Perché questa è l’unica certezza a Ventimiglia come in altre zone di confine:nonostante i controlli, le riammissioni e, purtroppo, anche le morti, i migranti in viaggio verso il nord Europa – Regno Unito, Danimarca, Svezia e Germania le mete preferite – trovano comunque il modo di passare il confine, rischiando lungo i sentieri di montagna o pagando i “passeur”.

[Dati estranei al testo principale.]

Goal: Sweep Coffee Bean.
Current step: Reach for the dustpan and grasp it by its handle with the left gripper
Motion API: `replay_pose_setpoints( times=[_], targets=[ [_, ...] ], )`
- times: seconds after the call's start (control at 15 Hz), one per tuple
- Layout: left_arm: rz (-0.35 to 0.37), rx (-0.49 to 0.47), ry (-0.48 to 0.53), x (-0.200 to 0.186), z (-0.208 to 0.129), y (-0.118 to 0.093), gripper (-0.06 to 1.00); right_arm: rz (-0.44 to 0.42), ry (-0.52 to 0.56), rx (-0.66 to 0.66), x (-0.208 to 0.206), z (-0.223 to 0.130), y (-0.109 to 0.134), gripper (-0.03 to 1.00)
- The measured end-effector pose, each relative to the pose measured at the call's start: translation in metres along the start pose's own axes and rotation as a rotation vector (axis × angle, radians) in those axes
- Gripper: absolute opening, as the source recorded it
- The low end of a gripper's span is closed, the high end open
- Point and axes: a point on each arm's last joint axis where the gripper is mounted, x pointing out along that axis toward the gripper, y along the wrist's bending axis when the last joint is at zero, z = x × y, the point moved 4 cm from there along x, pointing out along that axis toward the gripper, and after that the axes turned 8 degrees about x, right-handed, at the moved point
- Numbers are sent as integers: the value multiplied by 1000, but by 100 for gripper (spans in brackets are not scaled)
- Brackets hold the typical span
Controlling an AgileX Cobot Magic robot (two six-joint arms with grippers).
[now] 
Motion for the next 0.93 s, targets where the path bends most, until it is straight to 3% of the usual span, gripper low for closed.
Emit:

Don Ferruccio Bortolotto è il parroco di S. Agostino, parrocchia del centro di Ventimiglia. Da tempo mette a disposizione una stanza della parrocchia proprio per l’accoglienza di donne e minori. “Sono le stesse autorità di polizia – racconta – che quasi ogni sera, quando la stazione chiude, accompagnano da me le famiglie che speravano di poter passare al caldo la notte nello scalo ferroviario.Per quanto possiamo, in silenzio, facciamo il possibile per dar loro una mano”.In tanti a Ventimiglia sperano la situazione possa cambiare nei prossimi mesi quando, secondo quanto dichiarato dal sindaco Gaetano Scullino, dovrebbe aprire un nuovo campo. “L’apertura del centro non può più essere rimandata”, confida. “Siamo in contatto – aggiunge – con il Ministero dell’Interno a cui abbiamo messo a disposizione un’area di 9 mila metri quadri a 2 km dalla frontiera. La speranza è che possa aprire prima del prossimo autunno”.